On rumors Leonardo da Vinci drew the image as a reflection of himself

"There is no way of saying for sure. There just aren't images of Leonardo that will tell us this, and he certainly didn't admit to it himself. I do think that you can say that the figure that's in that picture corresponds in nice ways to existing descriptions of Leonardo that exist. He was described as being very finely built, strong, very beautiful with locks of hair that curled and went down to his shoulders. There are a couple of possible renderings of him, one that survives in a sculpture from Florence and another that's in a fresco from Milan, and they both look a bit like that figure as well.

"To me, though, even if you can't say for sure that the figure looks like Leonardo, at a kind of metaphorical level, I absolutely believe that it's a self-portrait in that I see him looking at himself in that picture and trying to make sense of himself."

On da Vinci as a young man

"You have the myth of him as this kind of fully formed genius with a big beard kind of gazing presciently off into the distance and transcending his age. But at the time I'm talking about in the book, which is the 1470s and 1480s, he is coming of age; he's learning the tricks of the trade, he is apprenticing himself to other artists and making mistakes and living it up as well. And then he's trying to make a living, and he's not necessarily doing that well.

"He had a horrible problem with deadlines. He, I think today, probably would have been diagnosed with ADD. He started things and kept starting them again and again and again, getting deflected by his own kind of ravenous mind into doing researches into other things. If you commissioned a painting from him, good luck."

On da Vinci's lack of formal education

"He was a real autodidact. He was raised, in his early years at least, in the town of Vinci and probably didn't receive a whole lot of formal schooling. And that hobbled him in some ways when he got to Florence and then after he moved to Milan where he drew Vitruvian Man in one way, simply because he wasn't very good at Latin.

"... In his notebooks, he even got these touching little attempts of his to teach himself Latin, you know, conjugating verbs and things. And he certainly got better as time went on, but he relied a lot on the help of others. He constantly was writing down in his notebooks people he wanted to consult about this or that question on this or that topic. He must have been both a fascinating guy to spend time with but also probably exhausting."

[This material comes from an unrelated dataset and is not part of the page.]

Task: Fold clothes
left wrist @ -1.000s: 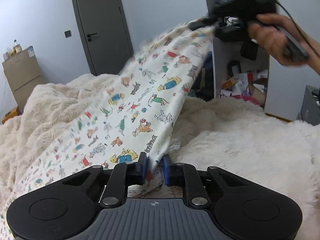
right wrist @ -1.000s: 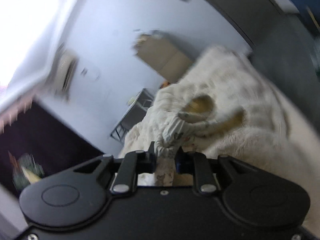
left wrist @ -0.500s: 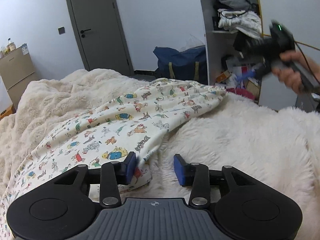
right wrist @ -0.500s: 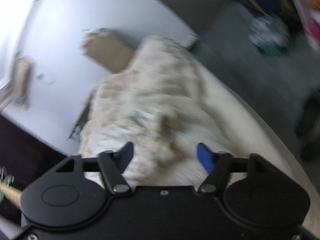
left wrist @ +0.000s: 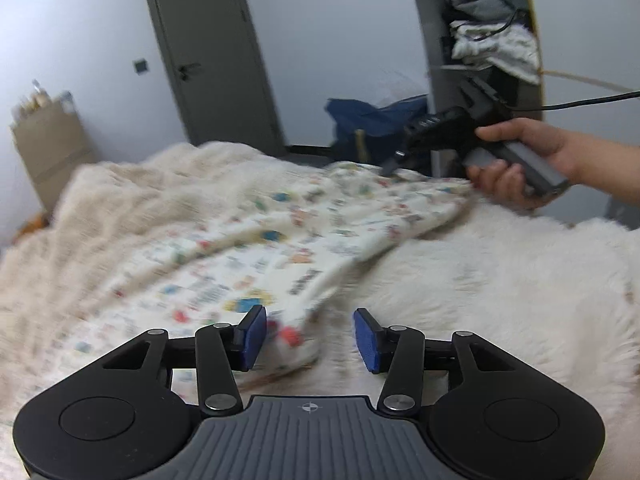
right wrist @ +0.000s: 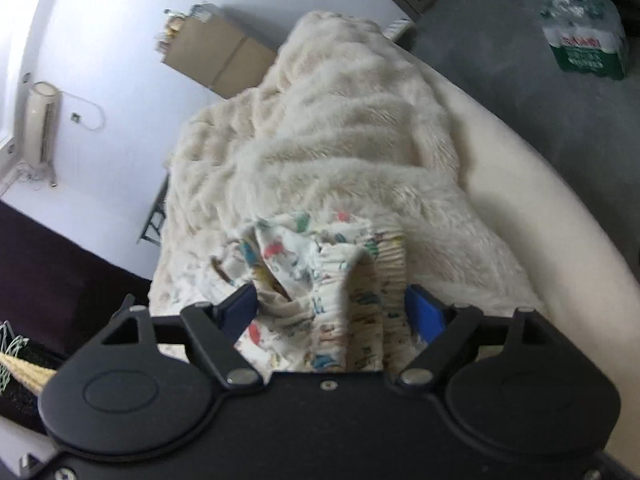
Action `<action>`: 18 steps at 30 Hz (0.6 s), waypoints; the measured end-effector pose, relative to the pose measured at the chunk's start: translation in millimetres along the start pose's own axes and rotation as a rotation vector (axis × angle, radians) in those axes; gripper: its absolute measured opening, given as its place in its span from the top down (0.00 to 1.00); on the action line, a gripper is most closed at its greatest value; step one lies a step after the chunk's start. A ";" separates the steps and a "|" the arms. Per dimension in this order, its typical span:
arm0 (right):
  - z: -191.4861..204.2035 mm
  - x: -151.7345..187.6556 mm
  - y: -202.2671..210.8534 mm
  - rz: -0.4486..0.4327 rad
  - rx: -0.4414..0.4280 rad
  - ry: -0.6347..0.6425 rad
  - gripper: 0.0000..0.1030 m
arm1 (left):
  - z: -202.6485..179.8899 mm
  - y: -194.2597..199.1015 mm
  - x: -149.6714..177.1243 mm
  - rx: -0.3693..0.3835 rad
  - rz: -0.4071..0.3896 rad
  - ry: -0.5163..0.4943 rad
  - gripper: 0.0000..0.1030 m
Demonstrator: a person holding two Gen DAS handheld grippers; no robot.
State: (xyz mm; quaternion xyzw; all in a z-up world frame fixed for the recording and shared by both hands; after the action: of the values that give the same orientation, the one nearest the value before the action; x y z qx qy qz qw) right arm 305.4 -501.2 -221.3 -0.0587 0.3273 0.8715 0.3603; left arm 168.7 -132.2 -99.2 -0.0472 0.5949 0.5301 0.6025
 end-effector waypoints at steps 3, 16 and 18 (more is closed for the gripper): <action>-15.2 1.7 0.5 0.009 -0.040 -0.083 0.23 | 5.8 6.9 2.9 -0.041 0.037 -0.055 0.58; -15.8 -2.7 -6.0 -0.009 -0.080 -0.140 0.73 | -3.4 6.6 -15.5 -0.131 0.039 -0.323 0.90; -14.9 -10.7 -1.4 -0.029 -0.073 -0.154 0.79 | 15.2 26.4 -36.9 -0.093 0.022 -0.323 0.96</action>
State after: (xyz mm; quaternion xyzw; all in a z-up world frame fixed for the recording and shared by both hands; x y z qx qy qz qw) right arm 312.2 -515.9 -230.1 -0.0093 0.2659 0.8794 0.3949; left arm 170.5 -131.8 -51.4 0.0174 0.4655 0.5643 0.6816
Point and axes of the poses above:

On whether da Vinci drew the Vitruvian Man as a God figure

"I think there's absolutely that going on, and especially of, you think of it as part of a continuum. ... There are a lot of images of maps of the world and maps of the cosmos where you've got a circle and a square and then this human figure that's at once representing — usually in the Christian context, Christ — but then also the kind of father figure, God.

"... The circle, since ancient times, connoted, you know, things divine and cosmic. It's the perfect shape, that all of its points on its circumference are equidistant from the center, and it was the shape that governed all of the supposed concentric fears that made up the cosmos. And then you've got the human element of things, the square, where you bring things down to Earth and make sense of them, set them right."